Dear Community,
I am planning to compare the mean of all samples to one sample so I can rank genes according the difference from the mean of all. Are there any pitfalls to do that?
In more detail: I have 9 tissue samples (with 3 or 4 replicates) and I'd like to find tissue enhanced genes. So the plan is to perform DE analysis with DESeq2 with a dataset where I included all samples twice, but the design matrix would tell that the first half of the dataset are in one group ("all") and in case of the second half I have labels for different tissues (tissue1...tissue9). So, I would compare "all" with "tissue1" and rank significantly up regulated genes based on shrinked log2fold changes. Then "all" with tissue2 and so on. At the end I would have genes for each tissue, which expressions are significantly higher than the mean of all samples.
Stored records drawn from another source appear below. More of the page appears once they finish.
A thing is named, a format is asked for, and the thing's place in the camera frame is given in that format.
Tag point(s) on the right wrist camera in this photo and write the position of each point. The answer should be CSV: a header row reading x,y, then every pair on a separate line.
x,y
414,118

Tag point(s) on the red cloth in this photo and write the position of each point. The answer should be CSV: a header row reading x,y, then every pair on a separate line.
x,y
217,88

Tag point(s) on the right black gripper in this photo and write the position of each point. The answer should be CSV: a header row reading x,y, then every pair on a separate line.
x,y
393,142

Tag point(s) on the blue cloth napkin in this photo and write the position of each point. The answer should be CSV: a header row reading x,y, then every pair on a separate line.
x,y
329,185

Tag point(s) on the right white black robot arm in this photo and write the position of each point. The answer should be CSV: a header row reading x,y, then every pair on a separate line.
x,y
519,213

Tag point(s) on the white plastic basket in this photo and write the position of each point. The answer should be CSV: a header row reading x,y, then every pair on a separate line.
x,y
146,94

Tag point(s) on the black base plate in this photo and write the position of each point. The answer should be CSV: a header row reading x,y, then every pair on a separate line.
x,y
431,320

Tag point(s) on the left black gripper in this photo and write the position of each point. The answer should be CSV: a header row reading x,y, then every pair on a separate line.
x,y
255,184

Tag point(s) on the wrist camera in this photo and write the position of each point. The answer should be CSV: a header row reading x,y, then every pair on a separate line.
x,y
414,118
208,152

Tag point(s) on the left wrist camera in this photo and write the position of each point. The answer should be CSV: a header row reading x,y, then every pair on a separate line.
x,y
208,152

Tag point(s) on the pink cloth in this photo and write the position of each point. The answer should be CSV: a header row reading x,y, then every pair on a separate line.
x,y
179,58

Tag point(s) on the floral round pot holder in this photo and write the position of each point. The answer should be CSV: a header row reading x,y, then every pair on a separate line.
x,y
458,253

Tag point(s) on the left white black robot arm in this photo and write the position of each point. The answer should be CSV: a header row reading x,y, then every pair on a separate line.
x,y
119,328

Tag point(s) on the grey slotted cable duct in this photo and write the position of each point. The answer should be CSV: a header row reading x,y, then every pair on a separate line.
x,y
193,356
Is this procedure statistically ok? Any pitfalls?
Thanks a lot!
Torda
Thank you for the quick response and for the suggestion! Unfortunately the goal would be to compare one tissue to the mean of 9 tissues. So if I do 9 different analysis for each tissues, every time the reference will be the same. Defining numeric contrast is new for me and I am trying to understand it but until now I couldn't entirely understand how it works. Furthermore the whole picture is more complicated because I have a batch_effect variable with 3 factors. So the real design would look like: ~ batch + condition. Here I totally lost...
You may want to work with a statistician on designing the statistical analysis part. I think the most straightforward analysis is the one I outlined above.
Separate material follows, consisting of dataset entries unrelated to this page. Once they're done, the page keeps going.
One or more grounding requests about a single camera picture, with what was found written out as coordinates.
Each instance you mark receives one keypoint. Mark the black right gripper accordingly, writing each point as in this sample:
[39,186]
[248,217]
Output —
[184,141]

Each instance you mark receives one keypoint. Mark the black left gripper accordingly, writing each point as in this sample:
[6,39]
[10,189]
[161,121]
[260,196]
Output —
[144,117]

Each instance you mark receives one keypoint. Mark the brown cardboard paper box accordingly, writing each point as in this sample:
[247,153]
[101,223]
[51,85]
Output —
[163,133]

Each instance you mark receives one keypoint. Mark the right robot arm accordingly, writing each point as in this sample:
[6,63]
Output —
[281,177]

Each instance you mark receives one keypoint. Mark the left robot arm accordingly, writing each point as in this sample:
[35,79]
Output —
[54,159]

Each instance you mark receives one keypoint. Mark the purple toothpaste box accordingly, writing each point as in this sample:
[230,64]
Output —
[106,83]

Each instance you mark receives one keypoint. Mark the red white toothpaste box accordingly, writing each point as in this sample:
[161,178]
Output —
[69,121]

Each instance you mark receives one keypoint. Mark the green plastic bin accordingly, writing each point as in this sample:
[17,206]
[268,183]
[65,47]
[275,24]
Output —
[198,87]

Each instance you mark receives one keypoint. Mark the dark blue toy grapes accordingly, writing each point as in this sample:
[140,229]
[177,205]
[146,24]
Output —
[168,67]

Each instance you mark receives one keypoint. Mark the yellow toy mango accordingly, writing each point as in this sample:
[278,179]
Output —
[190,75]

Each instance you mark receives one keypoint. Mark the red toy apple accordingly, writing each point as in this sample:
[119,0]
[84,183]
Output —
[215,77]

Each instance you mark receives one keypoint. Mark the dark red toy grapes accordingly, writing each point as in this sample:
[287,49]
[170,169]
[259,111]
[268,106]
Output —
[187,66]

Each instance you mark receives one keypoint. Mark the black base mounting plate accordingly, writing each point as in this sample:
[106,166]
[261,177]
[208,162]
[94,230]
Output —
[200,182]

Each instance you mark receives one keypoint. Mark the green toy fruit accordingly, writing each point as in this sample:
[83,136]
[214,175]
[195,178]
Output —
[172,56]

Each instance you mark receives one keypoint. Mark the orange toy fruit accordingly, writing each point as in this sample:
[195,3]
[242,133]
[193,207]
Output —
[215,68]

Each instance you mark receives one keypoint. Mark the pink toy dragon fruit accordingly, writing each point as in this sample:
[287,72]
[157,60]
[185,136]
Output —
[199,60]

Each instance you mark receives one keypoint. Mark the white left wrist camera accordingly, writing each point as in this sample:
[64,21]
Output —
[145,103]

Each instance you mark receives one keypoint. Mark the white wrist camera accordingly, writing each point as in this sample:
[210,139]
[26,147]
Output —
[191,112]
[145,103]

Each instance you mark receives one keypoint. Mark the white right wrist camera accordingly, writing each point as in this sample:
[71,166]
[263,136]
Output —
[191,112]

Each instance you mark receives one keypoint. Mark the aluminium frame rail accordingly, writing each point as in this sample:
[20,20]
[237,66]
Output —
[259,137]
Hi! I tried to dig in the literature of numeric contrast design and I found what I need: deviation coding. (https://stats.idre.ucla.edu/r/library/r-library-contrast-coding-systems-for-categorical-variables/#DEVIATION).
With this I can compare one tissue to the grand mean. And it works well, but two new questions has been come up: 1) If I have a design of ~ 0 + variable1(3 levels) + variable2(9 levels) I will have 3 coefficients for variable 1 and just 8 for variable2. Which I think means that only the intercept of varialbe1 could be eliminated from the design, but the reference level in variable2 is still valid. Is there any idea how to keep the reference level of variable1 but eliminate intercept from variable2? The ultimate goal would be to have two variables in the design with treatment coding for the first and deviation coding for the second. Similary to the section "Two factors: one treatment-coded, one deviation-coded" here: https://rstudio-pubs-static.s3.amazonaws.com/84177_4604ecc1bae246c9926865db53b6cc29.html, but within the DESeq2 framework. 2) To rank genes I would use a shrinkage estimator but just for curiousity is there a matematical limiation to allow use of contrast in apeglm?
Thanks, Torda
You can provide DESeq2 with a matrix for the design (see example below), but I would just make sure you are interpreting the coefficients correctly if you are setting these up yourself, e.g. check in with a statistical collaborator. I don't see a problem with applying apeglm to coefficients associated with columns of the design matrix (though we require an intercept, as we want to shrink only cell differences in general).